Updated Mar 10, 2022 - Technology

Groups warn Biden administration on cutting off Russian Internet

Illustration of a split ethernet cable with forked connectors.
Illustration: Aïda Amer/Axios

A broad coalition of civil society groups is making the case that, as odious as Russia's invasion of Ukraine is, its citizens should not be deprived of basic internet access.

Why it matters: The U.S. has imposed strict sanctions on Russia and at least two internet providers have already cut off service to the country.

Driving the news: In a letter to the White House, the groups argue that the U.S. and other actors should "carefully consider the full impact of such measures and their possible unintended consequences."

  • They also call for the U.S. to explicitly provide a license allowing businesses to provide basic internet services in Russia, despite sanctions, as the government has done in other sanctioned countries, such as Iran, Cuba and Syria.
  • There are dozens of signatories to the letter, including Access Now, Center for Democracy & Technology, Committee to Protect Journalists, Electronic Frontier Foundation, Human Rights Watch and the Wikimedia Foundation.
  • The push comes as Internet service providers Cogent and Lumen have shuttered their service in Russia.

The big picture: Independent information is already becoming harder to get in Russia, with the country having cut off or reduced access to Facebook, Twitter and other major sources of information.

What they're saying: In the letter, the groups say they "deplore Russia’s invasion of Ukraine," condemn "the grave violations committed by Russian forces there" and "applaud strong sanctions broadly."

  • "However, we write to express our concerns about growing calls to interfere with the Russian people’s access to the internet, which we fear will hurt individuals attempting to organize in opposition to the war, report openly and honestly on events in Russia, and access information about what is happening in Ukraine and abroad. These measures could also unnecessarily facilitate further repression by the Russian government."

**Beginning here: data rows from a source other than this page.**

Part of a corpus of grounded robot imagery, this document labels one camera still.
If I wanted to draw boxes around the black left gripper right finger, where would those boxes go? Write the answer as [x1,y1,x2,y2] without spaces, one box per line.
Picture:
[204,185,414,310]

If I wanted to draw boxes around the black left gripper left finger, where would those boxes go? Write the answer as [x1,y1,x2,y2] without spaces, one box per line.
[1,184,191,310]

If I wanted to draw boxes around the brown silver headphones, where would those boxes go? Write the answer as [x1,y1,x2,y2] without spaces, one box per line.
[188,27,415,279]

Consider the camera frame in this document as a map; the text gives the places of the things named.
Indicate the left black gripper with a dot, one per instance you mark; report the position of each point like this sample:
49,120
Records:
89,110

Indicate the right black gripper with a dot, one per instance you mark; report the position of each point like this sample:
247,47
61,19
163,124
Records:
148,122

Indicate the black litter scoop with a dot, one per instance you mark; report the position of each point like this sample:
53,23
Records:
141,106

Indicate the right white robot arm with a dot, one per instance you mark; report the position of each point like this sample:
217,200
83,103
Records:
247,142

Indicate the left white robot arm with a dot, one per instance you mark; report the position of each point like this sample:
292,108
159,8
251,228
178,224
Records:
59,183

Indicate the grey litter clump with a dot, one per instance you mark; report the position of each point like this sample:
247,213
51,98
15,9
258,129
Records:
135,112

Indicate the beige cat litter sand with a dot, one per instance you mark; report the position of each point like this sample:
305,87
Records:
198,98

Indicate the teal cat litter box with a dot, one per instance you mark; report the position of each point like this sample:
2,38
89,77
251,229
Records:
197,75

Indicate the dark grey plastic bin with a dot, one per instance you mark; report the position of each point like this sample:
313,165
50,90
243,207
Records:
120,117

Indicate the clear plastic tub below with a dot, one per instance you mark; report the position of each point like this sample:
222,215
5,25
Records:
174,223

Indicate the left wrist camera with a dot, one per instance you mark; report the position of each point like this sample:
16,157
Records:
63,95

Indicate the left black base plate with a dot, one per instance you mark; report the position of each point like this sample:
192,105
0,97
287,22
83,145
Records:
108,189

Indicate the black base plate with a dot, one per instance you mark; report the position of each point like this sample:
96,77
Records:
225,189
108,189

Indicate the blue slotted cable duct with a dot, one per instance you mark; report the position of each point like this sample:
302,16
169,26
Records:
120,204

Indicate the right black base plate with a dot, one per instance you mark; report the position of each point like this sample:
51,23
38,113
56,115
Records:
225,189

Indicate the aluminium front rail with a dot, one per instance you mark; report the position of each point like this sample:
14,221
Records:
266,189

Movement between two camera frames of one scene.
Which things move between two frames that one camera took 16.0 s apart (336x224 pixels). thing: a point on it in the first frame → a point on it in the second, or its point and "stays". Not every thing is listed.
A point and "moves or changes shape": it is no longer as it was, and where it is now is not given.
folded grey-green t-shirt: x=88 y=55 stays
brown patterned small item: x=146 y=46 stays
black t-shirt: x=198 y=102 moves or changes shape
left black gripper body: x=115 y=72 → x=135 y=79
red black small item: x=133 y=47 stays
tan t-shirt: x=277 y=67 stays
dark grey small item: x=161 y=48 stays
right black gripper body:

Update: The White House told Axios it agrees "it would be ill-advised to limit the people of Russia’s access to the Internet, and the U.S. government has not taken any actions to block the people of Russia’s access to the internet." None of the sanctions so far prevent companies from providing Internet access to Russia.

  • "It is Putin’s actions that have resulted in a private sector-led exodus out of Russia, and it is the Kremlin which is engaged in a full assault on media freedom and the truth in order to mislead the Russian people and the world," a White House spokesperson told Axios.
  • "There is nothing that Putin would like better than to keep the people of Russia from learning the truth about its unjustified war against Ukraine and about what is happening on the ground," the spokesperson said. "The people of Russia did not choose this war. Putin did. They have a right to know about the death, suffering, and destruction being inflicted by their government on the people of Ukraine. The people of Russia also have a right to know about the human costs of this senseless war to their own soldiers.”